Over the next five years, the political branches worked to overcome the obstacles cited by the court. On January 5, 2023, President Joe Biden signed the Martha Wright-Reed Act, which amended the Communications Act to allow the commission to regulate intrastate inmate calling services. In response to the court’s criticism, the act deleted the “each and every” call requirement, thus permitting the agency to set rates using industry-wide average costs. But Congress required the commission’s rate-making to consider the costs of safety and security measures necessary to provide inmate service.

Last week’s FCC NPRM appropriately seeks comment as to the effect of this amendment. It seeks input regarding the effect of deleting the “each and every” call language and how that interacts with the act’s requirement that providers be fairly compensated and that rates be “just and reasonable.” The commission is likely correct that this change gives it additional flexibility to set rates based on average costs. But Congress provided important input by indicating specific costs that must be included in the agency’s rate-making process. The NPRM represents the agency’s first step toward writing new rules to replace those struck down in 2017.

It’s tempting to view this saga as a repudiation of judicial interference in important agency business. One could argue that the court derailed the FCC’s quest for justice for inmates and that Congress drafted the Martha Wright-Reed Act specifically to remove the legal obstacles to the agency’s agenda.
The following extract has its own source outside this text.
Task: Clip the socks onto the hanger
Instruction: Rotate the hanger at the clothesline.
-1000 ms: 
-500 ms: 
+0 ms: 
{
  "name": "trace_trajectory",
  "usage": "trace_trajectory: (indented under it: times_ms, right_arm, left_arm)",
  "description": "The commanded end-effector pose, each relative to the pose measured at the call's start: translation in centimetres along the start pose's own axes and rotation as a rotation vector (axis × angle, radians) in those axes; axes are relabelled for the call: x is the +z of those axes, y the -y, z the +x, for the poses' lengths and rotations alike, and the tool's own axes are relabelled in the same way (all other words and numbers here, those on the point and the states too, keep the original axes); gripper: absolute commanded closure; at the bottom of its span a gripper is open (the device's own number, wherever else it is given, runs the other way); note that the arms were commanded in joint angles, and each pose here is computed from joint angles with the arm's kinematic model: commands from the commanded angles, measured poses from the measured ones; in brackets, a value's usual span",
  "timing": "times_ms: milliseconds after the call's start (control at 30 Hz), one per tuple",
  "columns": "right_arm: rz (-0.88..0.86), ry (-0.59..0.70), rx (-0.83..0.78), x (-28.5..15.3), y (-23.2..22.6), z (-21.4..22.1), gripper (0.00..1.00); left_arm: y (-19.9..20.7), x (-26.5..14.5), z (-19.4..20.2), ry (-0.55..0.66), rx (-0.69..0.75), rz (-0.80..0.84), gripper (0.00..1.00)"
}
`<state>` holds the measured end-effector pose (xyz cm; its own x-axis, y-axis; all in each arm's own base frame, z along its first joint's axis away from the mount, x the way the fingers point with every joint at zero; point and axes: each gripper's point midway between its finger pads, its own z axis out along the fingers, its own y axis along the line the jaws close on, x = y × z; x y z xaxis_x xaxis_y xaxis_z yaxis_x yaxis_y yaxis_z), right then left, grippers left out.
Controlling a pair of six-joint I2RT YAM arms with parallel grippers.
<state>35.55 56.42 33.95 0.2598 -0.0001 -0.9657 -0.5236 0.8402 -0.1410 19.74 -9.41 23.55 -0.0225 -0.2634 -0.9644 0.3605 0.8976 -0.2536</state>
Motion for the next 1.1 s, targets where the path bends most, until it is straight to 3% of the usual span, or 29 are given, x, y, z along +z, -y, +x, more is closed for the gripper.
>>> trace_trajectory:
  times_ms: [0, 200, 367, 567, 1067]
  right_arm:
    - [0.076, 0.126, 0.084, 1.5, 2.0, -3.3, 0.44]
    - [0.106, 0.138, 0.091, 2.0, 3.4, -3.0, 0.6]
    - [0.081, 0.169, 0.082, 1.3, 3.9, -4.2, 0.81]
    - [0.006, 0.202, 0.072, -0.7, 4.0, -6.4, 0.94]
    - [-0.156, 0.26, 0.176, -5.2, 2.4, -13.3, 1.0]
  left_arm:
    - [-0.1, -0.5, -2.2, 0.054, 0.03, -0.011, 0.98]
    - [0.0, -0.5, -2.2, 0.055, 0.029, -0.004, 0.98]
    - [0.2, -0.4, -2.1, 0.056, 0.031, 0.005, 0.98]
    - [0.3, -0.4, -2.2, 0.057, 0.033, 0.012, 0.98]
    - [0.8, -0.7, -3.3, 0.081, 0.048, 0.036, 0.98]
But that dialogue between branches illustrates how our messy legal process can achieve better and more legitimate outcomes. Most agreed that the FCC had identified an important problem. The dispute was about whether it had the authority to solve it. The court highlighted the gap in legal authority, and Congress and the president acted to fill that gap, in the process answering important political questions about whether and how the agency should intervene in this sphere.

The Martha Wright-Reed Act did not restore the FCC to status quo ante. The agency is now on firm statutory ground, with guidance from the political branches regarding how to proceed. The resulting rules will have greater legitimacy, having been endorsed by bipartisan support of our elected officials—and, by extension, of the people they represent. In an area of increasing political dysfunction, this small story is a triumph of the traditional lawmaking process and provides a model of how agencies, courts, and Congress could and should work together to achieve lasting solutions to even larger policy challenges.